さすがに離婚となると雅博はビックリしたが、芽衣の意志は固く、どうしようもなかった。
問題は梨沙である。
雅博にとって梨沙は生き甲斐であり、彼女の顔を見るだけで癒された。
梨沙は女の娘である。芽衣へついて行く事は火を見るより明らかであった。
ところが、
「お父さんと一緒に居たい。」
梨沙のこのひと言で、彼女の親権は雅博のものとなった。
芽衣は、梨沙の気持ちが分からなかったが、仕事への情熱はさらに強くなり、住み慣れたマンションを去った。

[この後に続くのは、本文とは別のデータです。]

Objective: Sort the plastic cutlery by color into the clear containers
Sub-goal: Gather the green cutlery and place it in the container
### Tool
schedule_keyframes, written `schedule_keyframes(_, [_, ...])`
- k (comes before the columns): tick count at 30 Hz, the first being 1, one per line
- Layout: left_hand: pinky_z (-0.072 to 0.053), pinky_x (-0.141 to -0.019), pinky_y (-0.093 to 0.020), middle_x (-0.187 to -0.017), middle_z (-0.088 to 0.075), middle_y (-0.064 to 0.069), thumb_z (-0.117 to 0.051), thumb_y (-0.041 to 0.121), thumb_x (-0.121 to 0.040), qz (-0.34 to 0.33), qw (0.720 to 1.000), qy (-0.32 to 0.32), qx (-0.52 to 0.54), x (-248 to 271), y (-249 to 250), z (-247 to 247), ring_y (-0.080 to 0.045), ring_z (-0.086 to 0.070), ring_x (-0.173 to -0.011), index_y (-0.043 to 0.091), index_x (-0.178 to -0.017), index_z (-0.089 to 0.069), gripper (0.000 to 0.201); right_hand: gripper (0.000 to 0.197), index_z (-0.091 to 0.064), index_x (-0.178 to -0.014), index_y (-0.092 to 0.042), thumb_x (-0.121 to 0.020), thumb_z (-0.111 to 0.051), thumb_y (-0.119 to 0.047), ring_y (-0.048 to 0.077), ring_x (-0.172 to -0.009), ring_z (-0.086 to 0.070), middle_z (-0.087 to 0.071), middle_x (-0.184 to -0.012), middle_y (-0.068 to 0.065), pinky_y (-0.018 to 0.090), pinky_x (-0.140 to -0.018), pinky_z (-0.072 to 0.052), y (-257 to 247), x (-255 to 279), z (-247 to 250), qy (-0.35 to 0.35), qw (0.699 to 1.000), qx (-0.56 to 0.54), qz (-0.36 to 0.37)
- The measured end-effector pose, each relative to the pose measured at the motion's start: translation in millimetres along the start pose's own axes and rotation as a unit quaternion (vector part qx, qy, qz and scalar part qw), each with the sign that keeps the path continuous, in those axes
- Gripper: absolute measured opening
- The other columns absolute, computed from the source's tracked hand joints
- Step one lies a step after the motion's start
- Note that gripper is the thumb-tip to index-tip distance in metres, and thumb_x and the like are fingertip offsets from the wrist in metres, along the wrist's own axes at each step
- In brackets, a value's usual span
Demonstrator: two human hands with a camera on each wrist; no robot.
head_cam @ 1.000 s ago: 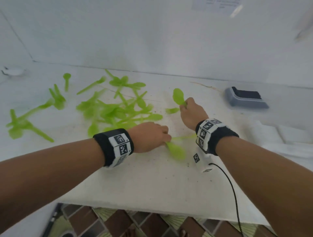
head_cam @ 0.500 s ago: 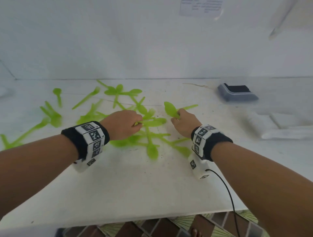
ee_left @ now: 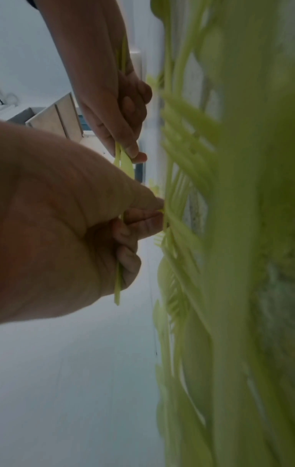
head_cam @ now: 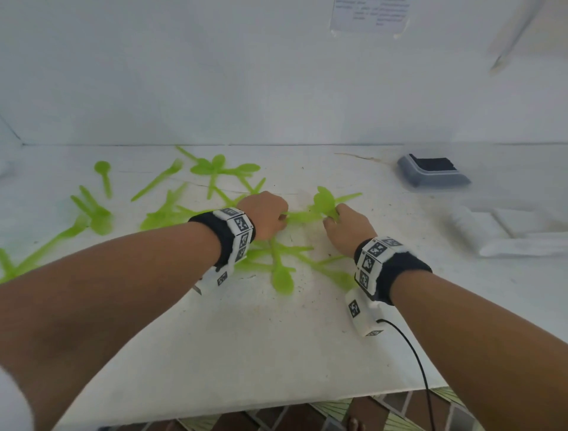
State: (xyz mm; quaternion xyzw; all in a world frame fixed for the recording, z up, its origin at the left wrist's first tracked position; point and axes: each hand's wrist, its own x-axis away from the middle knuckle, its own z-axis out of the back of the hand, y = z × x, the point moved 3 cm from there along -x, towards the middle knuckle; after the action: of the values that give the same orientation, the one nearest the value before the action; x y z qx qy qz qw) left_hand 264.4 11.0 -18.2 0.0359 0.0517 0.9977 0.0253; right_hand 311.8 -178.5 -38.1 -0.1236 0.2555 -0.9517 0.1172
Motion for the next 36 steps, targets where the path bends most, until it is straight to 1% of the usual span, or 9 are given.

春になって梨沙は、ランドセルを背負って小学校へ通った。
父子家庭と言ったハンディを担った娘。
雅博は、出来る限り早く帰宅して梨沙を安心させる努力をしたり、休日も梨沙と一緒に過ごした。
会社では、随分と付き合いの悪い奴と思われたが、気にしない事にした。